Spine (Phila Pa 1976). 2001 (Sep 1); 26 (17): 1879–1883
Wedderkopp N, Leboeuf-Yde C, Andersen LB, Froberg K, Hansen HS
Institute of Sportsscience and Clinical Biomechanics,
Odense University, Denmark
STUDY DESIGN: A cross-sectional survey of 806 pupils in Odense, Denmark was performed. This survey included children and adolescents ages 8 to 10 and 14 to 16 years obtained through two-stage cluster sampling from schools stratified according to school type, location, and socioeconomic character of the uptake area.
OBJECTIVES: To establish the 1-month prevalence of neck, middle back, and low back pain and the consequences this disorder may have in relation to age and gender.
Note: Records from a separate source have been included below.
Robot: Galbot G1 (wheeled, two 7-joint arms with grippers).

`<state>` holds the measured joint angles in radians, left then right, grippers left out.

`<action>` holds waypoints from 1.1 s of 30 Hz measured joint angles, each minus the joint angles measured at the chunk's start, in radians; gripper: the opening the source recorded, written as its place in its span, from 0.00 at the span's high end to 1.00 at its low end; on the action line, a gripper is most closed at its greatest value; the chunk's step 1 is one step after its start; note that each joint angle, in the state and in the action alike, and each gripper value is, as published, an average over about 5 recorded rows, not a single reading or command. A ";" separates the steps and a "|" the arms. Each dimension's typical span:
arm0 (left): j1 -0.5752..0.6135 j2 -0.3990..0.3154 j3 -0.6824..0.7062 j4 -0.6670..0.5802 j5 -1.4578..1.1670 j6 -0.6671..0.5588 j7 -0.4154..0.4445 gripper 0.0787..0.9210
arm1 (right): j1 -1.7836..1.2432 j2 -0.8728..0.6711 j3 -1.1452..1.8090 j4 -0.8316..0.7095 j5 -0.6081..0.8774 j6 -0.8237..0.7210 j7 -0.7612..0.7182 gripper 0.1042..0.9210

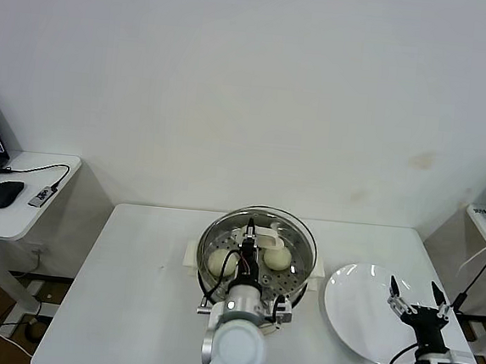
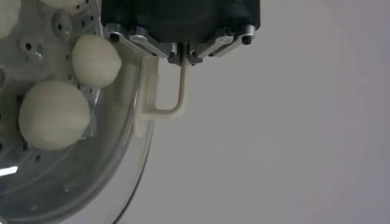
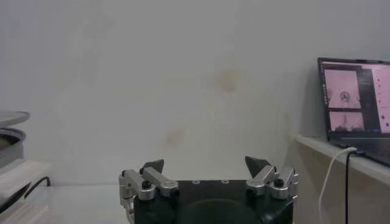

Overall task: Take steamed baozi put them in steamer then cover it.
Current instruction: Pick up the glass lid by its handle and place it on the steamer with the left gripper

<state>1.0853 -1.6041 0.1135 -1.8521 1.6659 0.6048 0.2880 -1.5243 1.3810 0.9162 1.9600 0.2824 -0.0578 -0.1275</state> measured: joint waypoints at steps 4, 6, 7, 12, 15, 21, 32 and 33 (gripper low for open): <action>0.009 -0.002 -0.003 0.002 0.009 0.000 -0.013 0.93 | -0.001 0.001 0.000 0.000 -0.002 0.000 0.000 0.12; 0.010 -0.003 -0.005 0.003 0.013 0.000 -0.016 0.93 | -0.001 0.002 -0.001 -0.001 -0.003 0.001 0.000 0.12; 0.011 -0.003 -0.006 0.004 0.016 0.000 -0.017 0.93 | -0.001 0.002 -0.001 -0.001 -0.003 0.001 0.000 0.12; 0.016 -0.003 -0.003 0.007 0.025 0.000 -0.016 0.93 | 0.001 0.004 -0.004 -0.002 -0.006 0.002 -0.002 0.12; 0.018 -0.003 0.000 0.011 0.028 0.000 -0.014 0.93 | 0.001 0.005 -0.004 -0.002 -0.007 0.002 -0.003 0.12; 0.018 -0.003 -0.007 0.023 0.037 -0.001 -0.013 0.93 | 0.000 0.004 -0.004 -0.005 -0.007 0.004 -0.003 0.12; 0.014 -0.004 -0.011 0.038 0.039 -0.001 -0.015 0.93 | 0.001 0.004 -0.004 -0.006 -0.008 0.005 -0.003 0.12; 0.014 -0.003 -0.011 0.040 0.039 -0.001 -0.016 0.93 | 0.001 0.004 -0.004 -0.006 -0.008 0.005 -0.003 0.12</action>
<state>1.0990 -1.6076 0.1021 -1.8123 1.7049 0.6036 0.2721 -1.5229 1.3848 0.9125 1.9536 0.2747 -0.0529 -0.1309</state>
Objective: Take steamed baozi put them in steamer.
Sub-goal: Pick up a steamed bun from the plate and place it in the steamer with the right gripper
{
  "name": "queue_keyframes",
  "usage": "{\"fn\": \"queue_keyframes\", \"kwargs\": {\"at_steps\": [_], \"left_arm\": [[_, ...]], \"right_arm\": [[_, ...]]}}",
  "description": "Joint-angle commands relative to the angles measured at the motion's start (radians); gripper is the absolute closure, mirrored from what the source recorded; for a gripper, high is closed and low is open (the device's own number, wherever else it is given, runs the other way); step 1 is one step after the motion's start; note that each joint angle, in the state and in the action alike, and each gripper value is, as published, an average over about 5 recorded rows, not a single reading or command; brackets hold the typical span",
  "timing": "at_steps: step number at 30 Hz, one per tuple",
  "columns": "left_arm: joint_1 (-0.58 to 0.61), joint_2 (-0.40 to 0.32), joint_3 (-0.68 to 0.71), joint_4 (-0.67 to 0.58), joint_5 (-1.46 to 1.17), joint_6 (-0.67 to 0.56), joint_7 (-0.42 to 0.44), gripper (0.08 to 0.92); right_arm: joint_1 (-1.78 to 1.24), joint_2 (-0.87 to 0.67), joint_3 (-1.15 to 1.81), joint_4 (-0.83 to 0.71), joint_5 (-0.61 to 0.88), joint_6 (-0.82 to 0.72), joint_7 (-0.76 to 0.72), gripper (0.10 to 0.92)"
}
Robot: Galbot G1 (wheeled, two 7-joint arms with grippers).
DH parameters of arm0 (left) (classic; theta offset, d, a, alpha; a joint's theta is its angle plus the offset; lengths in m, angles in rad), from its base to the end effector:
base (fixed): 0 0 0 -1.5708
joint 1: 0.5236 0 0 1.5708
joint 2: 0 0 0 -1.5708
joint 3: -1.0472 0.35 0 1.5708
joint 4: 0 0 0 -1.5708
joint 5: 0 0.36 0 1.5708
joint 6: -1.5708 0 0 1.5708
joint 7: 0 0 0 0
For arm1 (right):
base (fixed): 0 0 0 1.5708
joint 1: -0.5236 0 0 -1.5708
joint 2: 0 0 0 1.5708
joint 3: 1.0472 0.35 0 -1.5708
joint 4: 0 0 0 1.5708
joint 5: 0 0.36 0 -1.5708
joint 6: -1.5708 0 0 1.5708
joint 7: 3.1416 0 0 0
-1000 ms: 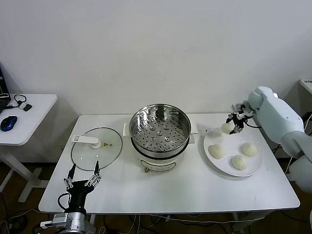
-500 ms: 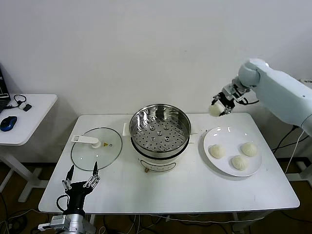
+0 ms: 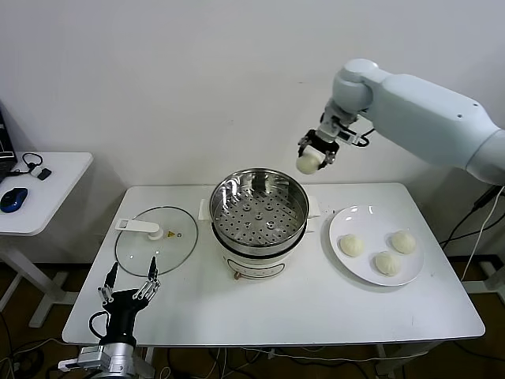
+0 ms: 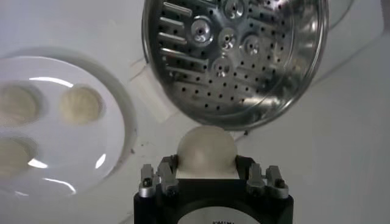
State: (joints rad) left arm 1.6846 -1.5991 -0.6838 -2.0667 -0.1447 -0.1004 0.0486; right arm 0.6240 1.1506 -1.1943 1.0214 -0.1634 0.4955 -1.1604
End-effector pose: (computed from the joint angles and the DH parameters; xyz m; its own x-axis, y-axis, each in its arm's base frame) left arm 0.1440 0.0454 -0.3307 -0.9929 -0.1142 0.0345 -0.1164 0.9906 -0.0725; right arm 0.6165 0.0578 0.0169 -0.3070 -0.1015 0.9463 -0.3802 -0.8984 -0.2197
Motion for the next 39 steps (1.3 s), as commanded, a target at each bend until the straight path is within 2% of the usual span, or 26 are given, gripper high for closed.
{"fn": "queue_keyframes", "kwargs": {"at_steps": [1, 9, 18, 39], "left_arm": [[-0.002, 0.0, 0.001, -0.014, 0.004, 0.004, -0.001, 0.177], [-0.001, 0.0, 0.001, -0.023, 0.005, 0.007, -0.002, 0.177], [-0.004, 0.003, 0.0, -0.021, 0.003, 0.013, -0.002, 0.177], [0.001, 0.009, -0.008, -0.02, -0.001, 0.014, -0.002, 0.177]], "right_arm": [[-0.048, 0.234, -0.01, -0.114, -0.154, 0.123, 0.015, 0.389], [-0.144, 0.323, 0.058, -0.256, -0.295, 0.199, 0.037, 0.389], [-0.216, 0.336, 0.108, -0.306, -0.376, 0.212, 0.045, 0.389], [-0.273, 0.354, 0.162, -0.356, -0.428, 0.219, 0.052, 0.383]]}}
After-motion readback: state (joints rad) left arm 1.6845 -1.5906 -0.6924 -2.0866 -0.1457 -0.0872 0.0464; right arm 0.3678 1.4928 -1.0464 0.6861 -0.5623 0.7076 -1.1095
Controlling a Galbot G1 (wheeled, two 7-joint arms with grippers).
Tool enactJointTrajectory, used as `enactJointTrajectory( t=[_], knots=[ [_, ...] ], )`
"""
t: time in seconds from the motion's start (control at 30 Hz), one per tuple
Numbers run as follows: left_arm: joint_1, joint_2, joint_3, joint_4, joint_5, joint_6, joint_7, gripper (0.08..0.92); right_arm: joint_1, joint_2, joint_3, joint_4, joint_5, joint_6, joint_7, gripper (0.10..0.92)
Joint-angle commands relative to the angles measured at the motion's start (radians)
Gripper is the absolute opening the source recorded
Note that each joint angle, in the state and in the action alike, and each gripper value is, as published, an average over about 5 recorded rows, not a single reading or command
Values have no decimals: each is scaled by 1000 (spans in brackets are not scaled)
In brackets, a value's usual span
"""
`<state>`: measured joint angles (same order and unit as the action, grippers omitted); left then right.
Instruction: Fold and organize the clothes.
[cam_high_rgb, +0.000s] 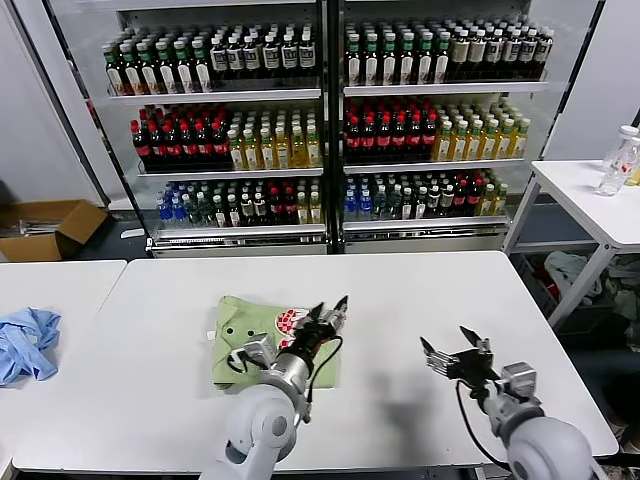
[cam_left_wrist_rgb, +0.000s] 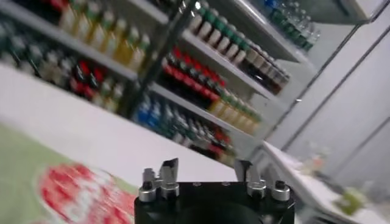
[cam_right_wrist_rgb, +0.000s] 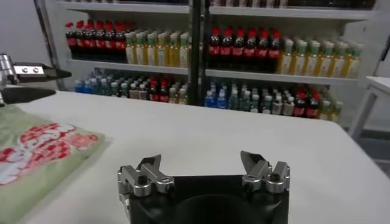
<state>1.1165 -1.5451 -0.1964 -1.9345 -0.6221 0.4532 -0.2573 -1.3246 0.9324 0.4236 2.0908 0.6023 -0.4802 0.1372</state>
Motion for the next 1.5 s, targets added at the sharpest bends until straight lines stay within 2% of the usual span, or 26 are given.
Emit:
enactJointTrajectory(
  t=[0.03, 0.13, 0.27, 0.63, 0.83, 1.1, 1.27, 1.5],
  knots=[
    [101, 199, -254, -84, 255, -78, -3, 662, 424, 155, -436, -179, 85, -45, 97, 823],
    [160, 244, -351, -111, 215, -78, -10, 746, 510, 228, -537, -261, 91, -60, 129, 823],
    [211, 262, -410, -134, 197, -78, -14, 813, 555, 291, -584, -347, 114, -79, 165, 823],
    [232, 246, -428, -150, 196, -77, -17, 823, 559, 328, -624, -428, 165, -98, 249, 815],
    [241, 240, -417, -148, 198, -77, -15, 823, 550, 321, -617, -430, 175, -98, 277, 671],
    [211, 242, -399, -138, 148, -60, -17, 823, 552, 311, -581, -440, 196, -94, 277, 429],
    [197, 240, -383, -126, 149, -59, -13, 823, 548, 281, -552, -433, 150, -77, 255, 273],
    [197, 211, -358, -118, 170, -70, -6, 823, 564, 195, -529, -432, 139, -51, 214, 117]
  ],
)
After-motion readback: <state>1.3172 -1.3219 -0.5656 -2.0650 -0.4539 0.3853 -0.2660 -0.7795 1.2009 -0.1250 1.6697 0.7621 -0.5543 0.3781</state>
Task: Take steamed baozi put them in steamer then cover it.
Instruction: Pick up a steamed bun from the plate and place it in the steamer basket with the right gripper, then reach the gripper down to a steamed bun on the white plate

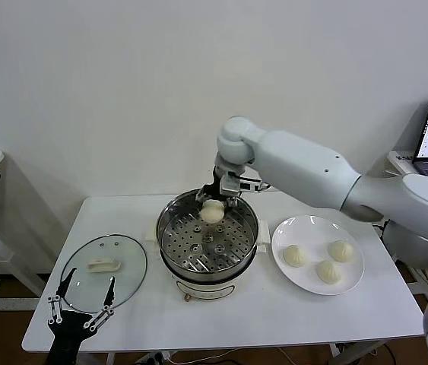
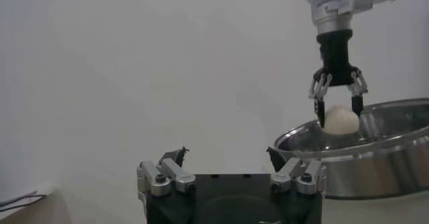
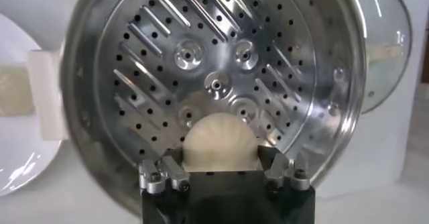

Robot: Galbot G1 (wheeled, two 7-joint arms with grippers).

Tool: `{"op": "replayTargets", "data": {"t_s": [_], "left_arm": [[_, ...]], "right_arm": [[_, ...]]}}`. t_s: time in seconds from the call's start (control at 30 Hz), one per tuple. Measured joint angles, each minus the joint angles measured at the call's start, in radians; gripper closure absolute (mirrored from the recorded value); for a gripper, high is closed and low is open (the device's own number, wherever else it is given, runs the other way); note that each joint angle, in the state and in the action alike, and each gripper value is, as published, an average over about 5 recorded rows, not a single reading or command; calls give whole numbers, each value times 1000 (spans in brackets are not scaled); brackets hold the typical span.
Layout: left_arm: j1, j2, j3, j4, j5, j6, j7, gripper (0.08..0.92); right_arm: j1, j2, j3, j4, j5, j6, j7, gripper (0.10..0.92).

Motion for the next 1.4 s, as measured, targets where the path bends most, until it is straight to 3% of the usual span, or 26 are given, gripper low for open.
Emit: {"op": "replayTargets", "data": {"t_s": [0.33, 0.57, 0.73, 1.03, 1.4], "left_arm": [[4, 1, -12, -1, 0, -7, -4, 177], [4, 1, -16, 3, 0, -11, -6, 177], [2, 0, -17, 3, -1, -11, -7, 177], [-1, 2, -23, -1, -1, -9, -8, 177], [-1, 7, -14, -10, 0, -10, -6, 177]], "right_arm": [[-40, 60, 26, -80, -75, 12, 5, 291], [-51, 70, 37, -94, -90, 20, 11, 209], [-41, 49, 56, -66, -69, 7, -9, 203], [49, -119, 62, 22, 177, -199, -105, 203], [80, -408, -22, 32, 511, -546, -100, 203]]}}
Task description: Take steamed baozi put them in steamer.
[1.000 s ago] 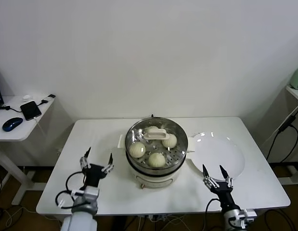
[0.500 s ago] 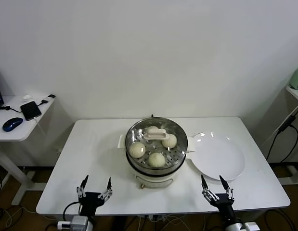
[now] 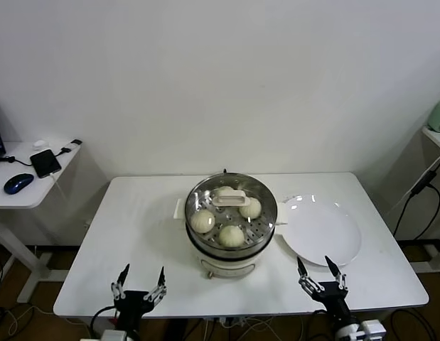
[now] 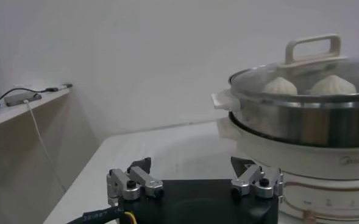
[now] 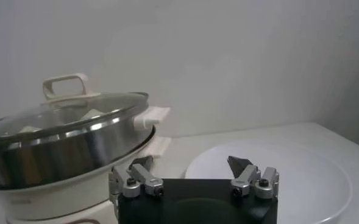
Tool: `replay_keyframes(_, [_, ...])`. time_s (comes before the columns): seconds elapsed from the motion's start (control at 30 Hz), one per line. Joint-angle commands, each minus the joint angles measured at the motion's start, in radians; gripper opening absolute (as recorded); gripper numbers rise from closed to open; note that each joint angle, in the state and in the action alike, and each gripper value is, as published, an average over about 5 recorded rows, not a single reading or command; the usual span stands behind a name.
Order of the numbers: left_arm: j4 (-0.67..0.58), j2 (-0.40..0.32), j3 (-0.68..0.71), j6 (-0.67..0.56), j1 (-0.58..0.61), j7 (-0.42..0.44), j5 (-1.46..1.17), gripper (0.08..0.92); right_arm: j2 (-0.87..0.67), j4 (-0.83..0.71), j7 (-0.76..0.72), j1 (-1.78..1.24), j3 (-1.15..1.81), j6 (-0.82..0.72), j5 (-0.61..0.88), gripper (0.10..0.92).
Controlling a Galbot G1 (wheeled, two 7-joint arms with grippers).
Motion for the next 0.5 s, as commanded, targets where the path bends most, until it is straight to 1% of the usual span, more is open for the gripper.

SUMMARY OF BACKGROUND DATA: The differences in definitions of back pain and the variety of age groups included in previous studies make it difficult to draw clear conclusions about the onset of pain for various spinal regions in the young.
METHODS: Information on back pain within the preceding month, obtained through a standardized interview of 481 children and 325 adolescents, was categorized according to area of pain, age, and gender. The consequences of back pain also were studied.
RESULTS: The 1-month prevalence of back pain was 39%. Thoracic pain is most common in childhood, whereas thoracic pain and lumbar pain are equally common in adolescence. Neck pain and pain in more than one area of the spine are rare in both age groups. No gender differences were found. Of those who had back pain, 38% also reported some type of consequence, usually either visits to a medical physician or diminished physical activities.
CONCLUSIONS: For clinical and research purposes, neck pain, middle back pain, and low back pain in childhood should be regarded as three specific entities. In future research the data for different age groups should be reported separately.